А в гостинице, среди разношерстной толпы ее постояльцев, в большинстве своем не осмеливавшихся высунуть нос на улицу, воцарилась зловещая атмосфера подозрительности. Люди, охваченные шпиономанией, шептались по углам про своих соседей-шпионов: этот шпионит в пользу коммунистов, этот — в пользу троцкистов, этот — в пользу анархистов и т. д. и т. п. Толстый русский агент по очереди отводил в сторонку иностранцев-эмигрантов и доверительно объяснял им, что вся эта история — заговор анархистов. Я не без интереса наблюдал за ним, так как никогда раньше не видел профессионального лжеца, не считая, конечно, журналистов.

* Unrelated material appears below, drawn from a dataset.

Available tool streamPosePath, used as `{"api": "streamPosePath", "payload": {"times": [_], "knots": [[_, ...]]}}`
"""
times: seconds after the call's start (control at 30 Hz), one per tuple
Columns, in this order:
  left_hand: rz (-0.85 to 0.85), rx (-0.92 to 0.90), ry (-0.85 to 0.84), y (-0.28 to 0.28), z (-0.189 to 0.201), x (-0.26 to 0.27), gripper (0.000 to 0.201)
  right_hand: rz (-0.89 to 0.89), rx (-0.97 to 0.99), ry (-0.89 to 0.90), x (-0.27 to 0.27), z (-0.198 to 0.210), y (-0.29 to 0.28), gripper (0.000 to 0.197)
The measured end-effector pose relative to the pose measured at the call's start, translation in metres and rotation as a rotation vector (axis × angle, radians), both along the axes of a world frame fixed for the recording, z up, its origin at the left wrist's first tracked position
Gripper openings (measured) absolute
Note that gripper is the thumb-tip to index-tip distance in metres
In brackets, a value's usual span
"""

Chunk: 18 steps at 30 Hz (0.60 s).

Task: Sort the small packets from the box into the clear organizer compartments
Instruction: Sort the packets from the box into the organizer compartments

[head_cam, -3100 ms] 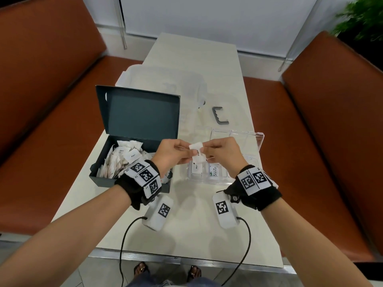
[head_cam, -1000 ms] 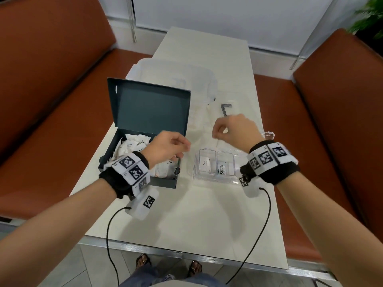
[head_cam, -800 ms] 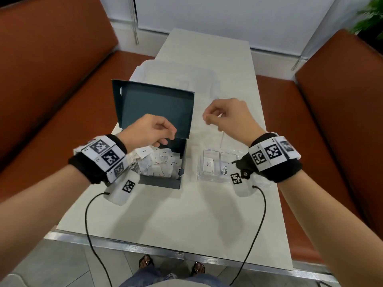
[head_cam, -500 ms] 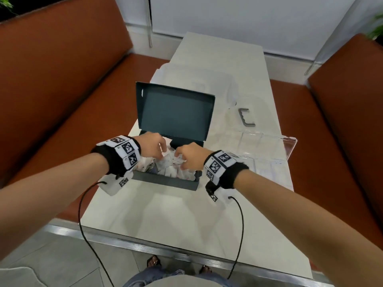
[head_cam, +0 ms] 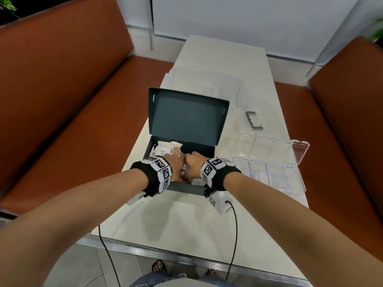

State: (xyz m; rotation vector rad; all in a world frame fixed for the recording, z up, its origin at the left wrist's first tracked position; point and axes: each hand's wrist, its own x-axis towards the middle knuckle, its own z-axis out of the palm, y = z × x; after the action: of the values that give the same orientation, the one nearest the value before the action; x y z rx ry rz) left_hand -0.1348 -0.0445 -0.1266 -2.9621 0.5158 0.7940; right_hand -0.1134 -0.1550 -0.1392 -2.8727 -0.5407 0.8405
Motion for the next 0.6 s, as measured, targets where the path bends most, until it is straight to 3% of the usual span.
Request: {"api": "streamPosePath", "payload": {"times": [0.17,0.33,0.53,0.6], "knots": [[0.046,-0.054,-0.013,-0.005,-0.003,0.009,0.062,-0.118,0.163,0.039,0.004,0.007,-0.008,0.038],[0.103,-0.122,-0.016,0.005,-0.011,0.017,0.043,-0.114,0.257,0.03,0.0,0.015,-0.026,0.056],[0.218,-0.391,-0.097,0.027,0.007,0.017,0.008,-0.119,0.346,-0.014,-0.004,0.023,-0.043,0.053],[0.3,-0.527,-0.098,0.036,0.021,0.014,0.009,-0.141,0.383,-0.026,-0.005,0.026,-0.05,0.05]]}}
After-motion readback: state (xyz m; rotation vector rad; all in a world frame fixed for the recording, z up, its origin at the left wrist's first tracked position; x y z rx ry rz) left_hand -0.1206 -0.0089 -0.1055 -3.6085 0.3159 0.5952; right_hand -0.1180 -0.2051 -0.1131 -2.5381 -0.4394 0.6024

Было что-то отталкивающее в этой пародии на светскую жизнь фешенебельной гостиницы, идущую за закрытыми ставнями под аккомпанемент уличной стрельбы. Обеденный зал с окнами, выходящими прямо на Рамблас, пустовал с тех пор, как в окно влетела пуля и оставила щербинку на колонне, а постояльцы теперь ели в темноватой комнате в задней части здания, где было тесно и не хватало столов. Штат официантов сократился (некоторые из них состояли в НКТ и участвовали во всеобщей забастовке), официанты отложили до лучших времен свои крахмальные рубашки, но еду подавали по-прежнему со всеми церемониями. Правда, есть было практически нечего. Вечером в тот четверг главным блюдом, поданным к обеду, была одна-единственная сардинка на каждого едока. Вот уже несколько дней в гостинице не было ни крошки хлеба. И даже запасы вина подходили к концу, так что мы пили все более старые и все более дорогие вина. Острая нехватка продовольствия продолжалась еще несколько дней после прекращения огня. Помню, три дня подряд мы с женой завтракали лишь маленьким кусочком козьего сыра без хлеба и ничем его не запивали. Единственное, что имелось в изобилии, — это апельсины. Их натащили в гостиницу французы — водители грузовиков. Это были крепкие парни; компанию им составляли несколько развязных испанских девиц и гигант грузчик в черной рубахе. В любое другое время высокомерный управляющий гостиницей сделал бы все, чтобы «поставить на место» эту публику, больше того, не сдал бы им номеров, но сейчас они пользовались популярностью, потому что только у них из всех обитателей гостиницы имелся свой собственный запас хлеба, и все остальные клянчили у них кусочки.